Question: I am conducting research on the Drake Equation. I am having trouble locking down set values. I can only find estimations of the viable planets but what I need are the actual numbers to plug into the equation. Can you help? — Christopher
Answer: The Wikipedia page on the Drake Equation contains some estimates, both past and current, for the variables in the Drake Equation. You might want to start there, then follow some of the references associated with each quantity to assess its viability.
Question: Hello. I am a college student, and I am extremely interested in astronomy. I am taking math and chemistry but my school doesn’t offer astronomy classes. Can I still get a career in astronomy with a degree in chemistry or would it be best to try and transfer to a school that offers astronomy?
Also, I’m worried I won’t be smart enough to succeed in astronomy. I was a valedictorian in high school, but I’m still worried to take the risk of transferring schools for an astronomy program and then not be able to complete it. Any advice? Thank you. — Kristin
Answer: Most astronomers are actually trained as physicists or chemists who later specialize in the astrophysical application of physics or chemistry. I would not worry too much about the lack of access to astronomy classes at your undergraduate school. It is more important to take as much physics and math, and chemistry if your ultimate goal is to study interstellar chemistry, that you possibly can so that you can have a good grounding in these subjects, which are fundamental to astrophysical research. Also, having a good background in physics, chemistry, and math allows for you to have many options for career path in addition to astronomy. Finally, pursuing a career in astronomy is not all about “smarts”. A strong desire to study the universe is often more important than being “smart”. In the end, if you decide to pursue a career in astronomy you need to be certain that it is what you want to do in life, and that is the most important aspect of one’s choice of career.
Question(s): I have three related questions:
- The redshift of objects indicates that the farther away they are, the faster they’re moving, but wasn’t the observed light emitted millions of years ago, when the object wasn’t so far away?
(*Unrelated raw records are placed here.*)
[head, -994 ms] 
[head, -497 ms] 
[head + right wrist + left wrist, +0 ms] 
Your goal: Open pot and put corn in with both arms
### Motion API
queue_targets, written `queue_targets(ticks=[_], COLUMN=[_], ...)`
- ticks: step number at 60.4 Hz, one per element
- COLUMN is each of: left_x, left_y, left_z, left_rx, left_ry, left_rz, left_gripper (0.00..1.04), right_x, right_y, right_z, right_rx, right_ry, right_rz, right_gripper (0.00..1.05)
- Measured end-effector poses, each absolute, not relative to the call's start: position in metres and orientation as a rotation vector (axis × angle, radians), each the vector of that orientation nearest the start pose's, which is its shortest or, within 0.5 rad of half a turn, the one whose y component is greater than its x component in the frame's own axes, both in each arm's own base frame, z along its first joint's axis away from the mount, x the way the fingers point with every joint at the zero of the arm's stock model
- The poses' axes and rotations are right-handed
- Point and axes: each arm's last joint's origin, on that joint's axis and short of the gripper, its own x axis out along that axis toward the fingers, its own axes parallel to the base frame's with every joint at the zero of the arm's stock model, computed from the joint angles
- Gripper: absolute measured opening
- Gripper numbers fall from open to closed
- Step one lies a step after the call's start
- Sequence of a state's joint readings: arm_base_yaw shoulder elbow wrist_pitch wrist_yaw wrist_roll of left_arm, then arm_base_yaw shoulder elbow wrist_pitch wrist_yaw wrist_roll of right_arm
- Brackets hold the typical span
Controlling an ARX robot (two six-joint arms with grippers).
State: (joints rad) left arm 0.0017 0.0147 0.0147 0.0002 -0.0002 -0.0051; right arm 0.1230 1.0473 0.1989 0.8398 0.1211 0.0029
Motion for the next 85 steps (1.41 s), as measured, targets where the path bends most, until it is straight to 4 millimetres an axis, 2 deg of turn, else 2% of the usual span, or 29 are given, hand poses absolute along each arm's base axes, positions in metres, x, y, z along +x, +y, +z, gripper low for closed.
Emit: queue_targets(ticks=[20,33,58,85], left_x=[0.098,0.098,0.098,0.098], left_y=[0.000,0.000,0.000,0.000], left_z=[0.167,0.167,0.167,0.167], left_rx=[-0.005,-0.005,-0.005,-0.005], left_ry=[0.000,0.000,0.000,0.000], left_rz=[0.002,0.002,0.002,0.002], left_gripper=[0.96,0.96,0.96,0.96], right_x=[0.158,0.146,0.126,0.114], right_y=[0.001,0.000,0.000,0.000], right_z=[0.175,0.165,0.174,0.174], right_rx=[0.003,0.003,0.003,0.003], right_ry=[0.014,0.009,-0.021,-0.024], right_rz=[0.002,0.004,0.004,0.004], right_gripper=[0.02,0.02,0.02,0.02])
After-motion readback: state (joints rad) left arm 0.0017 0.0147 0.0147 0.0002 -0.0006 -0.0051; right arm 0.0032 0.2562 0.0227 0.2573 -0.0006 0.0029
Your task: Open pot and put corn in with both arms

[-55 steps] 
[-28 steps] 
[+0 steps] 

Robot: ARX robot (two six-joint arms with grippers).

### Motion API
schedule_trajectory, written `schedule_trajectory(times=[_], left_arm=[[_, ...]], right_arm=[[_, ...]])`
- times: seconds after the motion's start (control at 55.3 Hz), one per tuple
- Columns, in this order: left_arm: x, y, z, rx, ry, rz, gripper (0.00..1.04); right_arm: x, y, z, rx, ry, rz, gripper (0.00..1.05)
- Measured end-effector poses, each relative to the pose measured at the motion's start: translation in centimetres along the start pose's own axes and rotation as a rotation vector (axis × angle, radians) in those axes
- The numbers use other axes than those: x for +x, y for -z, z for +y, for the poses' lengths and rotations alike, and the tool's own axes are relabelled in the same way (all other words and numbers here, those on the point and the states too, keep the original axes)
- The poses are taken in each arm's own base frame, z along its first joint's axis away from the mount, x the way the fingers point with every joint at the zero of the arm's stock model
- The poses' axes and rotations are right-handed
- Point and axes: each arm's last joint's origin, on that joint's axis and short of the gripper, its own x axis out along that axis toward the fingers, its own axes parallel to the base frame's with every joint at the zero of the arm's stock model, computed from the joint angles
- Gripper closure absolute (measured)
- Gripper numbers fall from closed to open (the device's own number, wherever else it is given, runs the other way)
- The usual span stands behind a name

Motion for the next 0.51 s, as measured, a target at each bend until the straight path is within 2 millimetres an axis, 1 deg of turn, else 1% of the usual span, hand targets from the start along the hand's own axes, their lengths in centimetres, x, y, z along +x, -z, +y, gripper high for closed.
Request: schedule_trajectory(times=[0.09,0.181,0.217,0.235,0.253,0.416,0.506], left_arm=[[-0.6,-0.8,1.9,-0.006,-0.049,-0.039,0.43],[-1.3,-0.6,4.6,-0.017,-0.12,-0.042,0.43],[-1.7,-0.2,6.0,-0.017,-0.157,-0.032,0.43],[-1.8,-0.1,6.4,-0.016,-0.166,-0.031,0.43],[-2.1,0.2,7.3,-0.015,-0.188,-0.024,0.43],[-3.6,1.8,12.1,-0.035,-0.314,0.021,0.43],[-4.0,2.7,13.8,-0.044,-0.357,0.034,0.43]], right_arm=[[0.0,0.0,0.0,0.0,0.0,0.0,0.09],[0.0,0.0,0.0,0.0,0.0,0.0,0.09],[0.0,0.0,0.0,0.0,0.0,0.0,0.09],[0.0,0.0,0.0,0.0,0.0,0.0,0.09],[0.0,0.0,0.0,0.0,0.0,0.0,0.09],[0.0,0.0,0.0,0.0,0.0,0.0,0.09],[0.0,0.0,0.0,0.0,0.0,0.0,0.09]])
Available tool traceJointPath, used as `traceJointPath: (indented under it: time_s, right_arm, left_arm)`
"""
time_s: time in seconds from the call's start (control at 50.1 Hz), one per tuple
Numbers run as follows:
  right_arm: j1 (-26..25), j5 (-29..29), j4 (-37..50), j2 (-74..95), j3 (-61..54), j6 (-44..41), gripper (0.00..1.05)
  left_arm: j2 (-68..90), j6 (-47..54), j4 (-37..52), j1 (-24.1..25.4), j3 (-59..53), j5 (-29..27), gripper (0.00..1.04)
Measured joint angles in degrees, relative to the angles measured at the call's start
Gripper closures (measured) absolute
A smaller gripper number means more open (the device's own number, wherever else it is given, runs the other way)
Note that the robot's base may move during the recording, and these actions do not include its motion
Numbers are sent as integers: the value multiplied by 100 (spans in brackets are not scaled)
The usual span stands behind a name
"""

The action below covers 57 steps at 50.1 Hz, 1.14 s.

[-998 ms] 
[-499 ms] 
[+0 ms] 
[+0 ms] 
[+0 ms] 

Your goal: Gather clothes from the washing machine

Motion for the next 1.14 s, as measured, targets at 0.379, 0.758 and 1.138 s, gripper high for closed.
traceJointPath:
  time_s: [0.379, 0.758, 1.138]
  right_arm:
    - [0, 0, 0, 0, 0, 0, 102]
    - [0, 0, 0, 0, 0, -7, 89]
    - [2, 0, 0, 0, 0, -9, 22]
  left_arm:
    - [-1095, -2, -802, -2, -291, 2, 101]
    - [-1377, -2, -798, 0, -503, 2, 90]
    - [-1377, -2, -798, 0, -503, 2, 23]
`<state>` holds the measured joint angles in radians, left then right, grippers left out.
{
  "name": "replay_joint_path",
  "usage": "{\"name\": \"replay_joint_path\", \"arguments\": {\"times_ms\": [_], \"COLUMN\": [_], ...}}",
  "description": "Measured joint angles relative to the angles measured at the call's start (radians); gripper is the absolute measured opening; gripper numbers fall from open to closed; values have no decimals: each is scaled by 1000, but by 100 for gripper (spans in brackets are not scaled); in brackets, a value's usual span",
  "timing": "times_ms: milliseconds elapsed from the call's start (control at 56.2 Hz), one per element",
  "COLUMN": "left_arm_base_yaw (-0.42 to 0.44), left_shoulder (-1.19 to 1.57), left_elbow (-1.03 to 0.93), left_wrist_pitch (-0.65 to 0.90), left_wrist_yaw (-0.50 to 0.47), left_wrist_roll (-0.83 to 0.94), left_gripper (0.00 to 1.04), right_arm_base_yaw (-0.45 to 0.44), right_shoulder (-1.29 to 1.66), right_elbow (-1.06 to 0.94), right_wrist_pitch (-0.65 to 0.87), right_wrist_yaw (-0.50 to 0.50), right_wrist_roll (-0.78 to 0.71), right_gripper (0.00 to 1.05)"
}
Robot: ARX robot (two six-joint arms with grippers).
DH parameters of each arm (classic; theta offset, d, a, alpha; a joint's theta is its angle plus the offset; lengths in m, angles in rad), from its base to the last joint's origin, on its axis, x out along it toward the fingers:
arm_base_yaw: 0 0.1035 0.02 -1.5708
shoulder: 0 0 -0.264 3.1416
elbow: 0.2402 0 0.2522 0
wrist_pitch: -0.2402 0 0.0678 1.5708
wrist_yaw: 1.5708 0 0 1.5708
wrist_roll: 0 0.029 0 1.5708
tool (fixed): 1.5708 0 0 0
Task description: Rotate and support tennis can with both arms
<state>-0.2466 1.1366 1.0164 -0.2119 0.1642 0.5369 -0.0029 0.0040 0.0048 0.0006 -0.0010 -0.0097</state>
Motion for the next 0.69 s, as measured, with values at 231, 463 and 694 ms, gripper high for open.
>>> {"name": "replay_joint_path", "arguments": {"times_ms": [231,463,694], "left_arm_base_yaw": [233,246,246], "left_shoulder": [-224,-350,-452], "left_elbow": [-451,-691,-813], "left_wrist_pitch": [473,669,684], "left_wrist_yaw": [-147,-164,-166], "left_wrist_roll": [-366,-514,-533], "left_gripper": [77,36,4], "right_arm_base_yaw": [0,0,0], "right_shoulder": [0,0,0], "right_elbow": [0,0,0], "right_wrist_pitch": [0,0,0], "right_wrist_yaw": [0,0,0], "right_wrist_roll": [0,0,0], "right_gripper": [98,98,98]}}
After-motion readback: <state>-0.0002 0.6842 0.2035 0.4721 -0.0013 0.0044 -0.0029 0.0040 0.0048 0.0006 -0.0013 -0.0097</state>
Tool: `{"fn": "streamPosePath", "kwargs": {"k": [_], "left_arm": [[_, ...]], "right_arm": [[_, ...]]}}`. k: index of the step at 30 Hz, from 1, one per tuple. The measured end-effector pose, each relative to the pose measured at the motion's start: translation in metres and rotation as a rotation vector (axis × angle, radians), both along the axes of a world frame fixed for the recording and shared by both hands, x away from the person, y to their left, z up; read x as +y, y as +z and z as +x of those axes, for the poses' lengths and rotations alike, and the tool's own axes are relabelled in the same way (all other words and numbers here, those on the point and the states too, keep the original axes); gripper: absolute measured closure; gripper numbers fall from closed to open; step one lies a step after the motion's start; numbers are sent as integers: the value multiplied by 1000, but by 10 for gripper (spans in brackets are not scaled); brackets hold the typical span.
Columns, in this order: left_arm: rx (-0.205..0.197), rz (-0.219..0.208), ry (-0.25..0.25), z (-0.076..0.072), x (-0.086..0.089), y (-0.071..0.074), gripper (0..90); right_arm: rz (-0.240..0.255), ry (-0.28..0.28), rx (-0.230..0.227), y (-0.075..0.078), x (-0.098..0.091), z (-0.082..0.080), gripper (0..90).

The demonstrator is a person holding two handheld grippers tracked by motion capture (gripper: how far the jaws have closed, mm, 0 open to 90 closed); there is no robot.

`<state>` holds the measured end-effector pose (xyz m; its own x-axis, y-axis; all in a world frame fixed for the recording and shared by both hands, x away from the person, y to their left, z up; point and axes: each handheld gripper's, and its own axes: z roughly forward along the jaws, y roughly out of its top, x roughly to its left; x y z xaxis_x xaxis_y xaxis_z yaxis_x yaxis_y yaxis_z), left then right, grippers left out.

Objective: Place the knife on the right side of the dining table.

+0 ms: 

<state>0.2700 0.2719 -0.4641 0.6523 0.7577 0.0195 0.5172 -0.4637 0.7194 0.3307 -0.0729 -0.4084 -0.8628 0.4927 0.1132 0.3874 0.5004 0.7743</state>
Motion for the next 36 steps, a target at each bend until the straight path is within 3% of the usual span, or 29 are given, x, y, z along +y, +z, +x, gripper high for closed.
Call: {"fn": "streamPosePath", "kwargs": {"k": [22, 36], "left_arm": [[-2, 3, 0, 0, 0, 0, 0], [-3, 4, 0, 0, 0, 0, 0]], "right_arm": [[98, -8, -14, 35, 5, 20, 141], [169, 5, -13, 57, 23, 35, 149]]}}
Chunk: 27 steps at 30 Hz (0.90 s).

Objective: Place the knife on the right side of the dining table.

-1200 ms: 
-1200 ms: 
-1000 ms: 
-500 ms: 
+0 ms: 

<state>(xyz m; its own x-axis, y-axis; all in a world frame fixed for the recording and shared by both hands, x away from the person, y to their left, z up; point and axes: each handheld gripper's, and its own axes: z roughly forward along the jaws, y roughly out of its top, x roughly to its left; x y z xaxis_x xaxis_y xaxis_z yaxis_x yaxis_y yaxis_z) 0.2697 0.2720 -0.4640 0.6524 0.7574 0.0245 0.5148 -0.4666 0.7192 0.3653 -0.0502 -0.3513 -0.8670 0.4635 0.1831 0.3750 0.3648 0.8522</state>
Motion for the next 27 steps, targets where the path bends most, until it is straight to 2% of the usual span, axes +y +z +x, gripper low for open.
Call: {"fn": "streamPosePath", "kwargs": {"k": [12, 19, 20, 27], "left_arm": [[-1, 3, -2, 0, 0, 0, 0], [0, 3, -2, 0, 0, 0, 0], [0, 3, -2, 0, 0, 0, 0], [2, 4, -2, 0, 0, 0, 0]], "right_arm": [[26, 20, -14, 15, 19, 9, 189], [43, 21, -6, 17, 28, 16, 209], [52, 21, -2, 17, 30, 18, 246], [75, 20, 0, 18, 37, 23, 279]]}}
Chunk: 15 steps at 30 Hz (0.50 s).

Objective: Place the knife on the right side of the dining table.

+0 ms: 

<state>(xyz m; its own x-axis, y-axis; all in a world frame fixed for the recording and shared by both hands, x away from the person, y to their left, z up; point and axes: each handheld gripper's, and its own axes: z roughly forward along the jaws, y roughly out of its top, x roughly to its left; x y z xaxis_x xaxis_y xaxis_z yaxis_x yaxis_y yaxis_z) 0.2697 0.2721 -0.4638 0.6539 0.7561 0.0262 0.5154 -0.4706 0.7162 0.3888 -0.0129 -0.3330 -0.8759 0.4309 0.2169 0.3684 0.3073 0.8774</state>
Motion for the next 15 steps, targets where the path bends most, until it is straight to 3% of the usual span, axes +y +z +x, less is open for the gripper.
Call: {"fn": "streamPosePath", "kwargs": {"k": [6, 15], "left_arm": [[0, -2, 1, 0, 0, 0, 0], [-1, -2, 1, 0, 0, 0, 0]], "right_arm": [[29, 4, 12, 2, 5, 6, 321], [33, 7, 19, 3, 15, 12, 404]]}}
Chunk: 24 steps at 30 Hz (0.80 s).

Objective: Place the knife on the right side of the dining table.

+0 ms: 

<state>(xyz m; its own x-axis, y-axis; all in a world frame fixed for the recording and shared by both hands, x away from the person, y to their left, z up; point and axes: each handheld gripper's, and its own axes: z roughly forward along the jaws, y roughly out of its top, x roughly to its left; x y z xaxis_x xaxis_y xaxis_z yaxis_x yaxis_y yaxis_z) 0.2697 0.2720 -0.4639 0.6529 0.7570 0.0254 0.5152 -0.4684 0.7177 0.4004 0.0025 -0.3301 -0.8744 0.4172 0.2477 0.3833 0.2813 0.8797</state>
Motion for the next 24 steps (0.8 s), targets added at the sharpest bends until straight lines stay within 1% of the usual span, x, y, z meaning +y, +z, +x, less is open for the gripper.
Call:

How do we know what velocity it’s moving at now, or if it’s even there? Have we measured the velocities of known objects over ‘long’ periods of time to see if their velocities are changing, either speeding up or slowing down?
- Rather than a ‘big bang’ with the Universe being created and expanding into nothing, isn’t it possible that it was a ‘big bubble’ similar to nucleate boiling, and that we are surrounded by ‘stuff’ into which we’re expanding?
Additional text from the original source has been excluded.